Arthor and data science interoperability

Untitled

The 3.0 release of Arthor brings many new features with it including an overhauled Python interface. This new interface has been written using Cython bindings to the C++ core of Arthor, with the goals of native speed for performing chemical searches as well as effortless interoperability with the existing Python data science ecosystem, i.e. numpy and pandas.

Loading and searching databases

Databases can be opened using either the arthor.SubDb or arthor.SimDb classes for substructure and similarity searches respectively. Once opened, these classes have a .search() method which takes a SMILES or SMARTS string respectively and returns a ResultSet object.
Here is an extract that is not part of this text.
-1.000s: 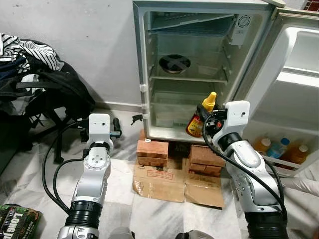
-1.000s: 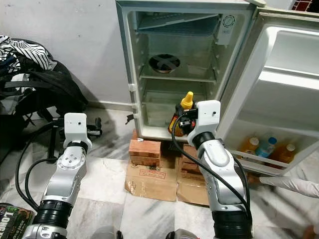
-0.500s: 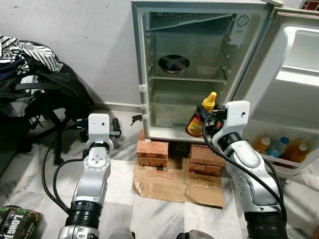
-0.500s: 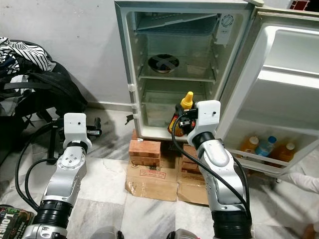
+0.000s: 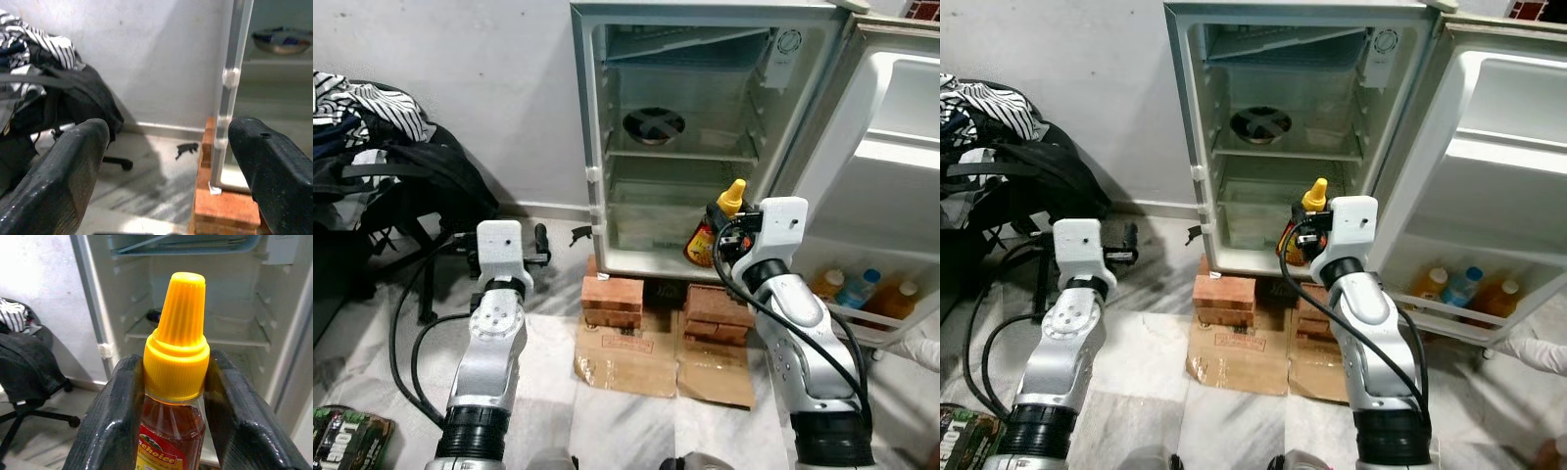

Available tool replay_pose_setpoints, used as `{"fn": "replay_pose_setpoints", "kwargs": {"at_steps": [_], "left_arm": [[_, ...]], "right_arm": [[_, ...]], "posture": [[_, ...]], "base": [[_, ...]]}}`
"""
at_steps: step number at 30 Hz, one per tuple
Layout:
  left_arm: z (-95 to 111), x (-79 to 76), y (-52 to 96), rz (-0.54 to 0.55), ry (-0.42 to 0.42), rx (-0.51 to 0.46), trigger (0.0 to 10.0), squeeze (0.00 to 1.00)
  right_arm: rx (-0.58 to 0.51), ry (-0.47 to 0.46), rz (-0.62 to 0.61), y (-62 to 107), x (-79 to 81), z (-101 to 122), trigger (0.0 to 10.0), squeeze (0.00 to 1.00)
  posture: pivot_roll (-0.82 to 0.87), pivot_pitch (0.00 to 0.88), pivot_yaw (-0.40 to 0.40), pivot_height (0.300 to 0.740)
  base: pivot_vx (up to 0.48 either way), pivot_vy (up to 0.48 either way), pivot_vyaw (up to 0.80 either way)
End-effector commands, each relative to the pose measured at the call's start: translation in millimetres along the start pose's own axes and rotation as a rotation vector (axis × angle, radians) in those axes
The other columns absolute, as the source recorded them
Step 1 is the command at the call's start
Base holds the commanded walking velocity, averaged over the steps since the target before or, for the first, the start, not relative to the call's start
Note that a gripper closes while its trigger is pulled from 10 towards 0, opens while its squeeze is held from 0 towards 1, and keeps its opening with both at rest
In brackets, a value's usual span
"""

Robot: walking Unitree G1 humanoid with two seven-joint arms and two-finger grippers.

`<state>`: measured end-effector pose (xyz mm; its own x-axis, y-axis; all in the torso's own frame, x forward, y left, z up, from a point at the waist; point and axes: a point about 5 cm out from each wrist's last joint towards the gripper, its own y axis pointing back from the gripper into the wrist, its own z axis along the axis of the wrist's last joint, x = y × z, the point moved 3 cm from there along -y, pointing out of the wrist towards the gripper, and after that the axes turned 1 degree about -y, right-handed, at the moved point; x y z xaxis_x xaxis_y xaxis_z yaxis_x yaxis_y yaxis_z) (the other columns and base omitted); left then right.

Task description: Restocking fridge

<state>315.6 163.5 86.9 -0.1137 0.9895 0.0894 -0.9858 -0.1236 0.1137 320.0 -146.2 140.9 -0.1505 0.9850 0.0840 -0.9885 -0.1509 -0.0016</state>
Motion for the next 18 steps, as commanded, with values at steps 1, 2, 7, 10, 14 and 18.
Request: {"fn": "replay_pose_setpoints", "kwargs": {"at_steps": [1, 2, 7, 10, 14, 18], "left_arm": [[3.6, 2.0, 1.1, 0.000, -0.003, -0.010, 10.0, 0.00], [4.1, 1.4, 1.6, -0.004, -0.002, -0.012, 10.0, 0.00], [6.2, 0.4, 2.9, -0.009, 0.015, -0.009, 10.0, 0.00], [4.8, 0.6, 3.8, -0.016, 0.015, -0.006, 10.0, 0.00], [2.5, -1.6, 3.5, -0.014, 0.051, 0.015, 10.0, 0.00], [4.9, -4.2, 3.3, -0.027, 0.036, 0.005, 10.0, 0.00]], "right_arm": [[-0.041, -0.001, -0.009, -2.8, -1.8, 9.0, 10.0, 0.00], [-0.043, -0.005, -0.012, -3.6, -1.7, 9.1, 10.0, 0.00], [-0.050, -0.002, -0.024, -5.6, -4.1, 10.5, 10.0, 0.00], [-0.050, 0.004, -0.047, -6.3, -9.9, 11.6, 10.0, 0.00], [-0.053, 0.004, -0.049, -7.2, -10.4, 12.0, 10.0, 0.00], [-0.053, -0.001, -0.049, -7.6, -9.8, 11.8, 10.0, 0.00]], "posture": [[0.00, 0.000, 0.003, 0.740], [0.00, 0.000, 0.000, 0.740], [0.00, 0.000, -0.006, 0.740], [0.00, 0.000, -0.008, 0.740], [0.00, 0.000, -0.010, 0.740], [0.00, 0.000, -0.010, 0.740]], "base": [[0.000, 0.000, 0.00], [0.000, 0.000, 0.00], [0.000, 0.000, 0.00], [0.000, 0.215, 0.00], [0.000, 0.418, 0.00], [0.000, 0.480, 0.00]]}}
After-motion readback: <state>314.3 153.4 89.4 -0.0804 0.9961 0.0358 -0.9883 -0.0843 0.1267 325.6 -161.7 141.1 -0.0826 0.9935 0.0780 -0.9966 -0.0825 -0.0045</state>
Here we load a similarity database (pubchem.smi.atfp) indexing the PubChem database, and also provide the corresponding smi file so we can later cross reference against it.

In [1]:
import arthor
In [2]:
simdb = arthor.SimDb('/nvme/arthor/pubchem.smi.atfp',
                     smifile='/nvme/arthor/pubchem.smi')
simdb.set_num_processors(16)
print(simdb.get_num_records())
102597760

We can then search for the top 100 most similar hits for a particular compound. Here we’re searching for a candidate molecule suggested in the recent Open Source Malaria Series 4 meeting.

The returned arthor.ResultSet object acts as a cursor over the hits found.

In [3]:
%%time

rs = simdb.search('C24=NN=C(C1=CC=C(OC(C)(C)C)C=C1)N2C(OCC(C3=CC(F)=C(F)C=C3)O)=CN=C4', limit=100)
CPU times: user 1.11 s, sys: 1.82 ms, total: 1.11 s
Wall time: 74.3 ms

Exporting to pandas

This ResultSet object can be iterated and sliced etc, but a more interesting option is that it has both a .read(nbytes) and .readline() method, allowing it to behave like an open file handle onto the results.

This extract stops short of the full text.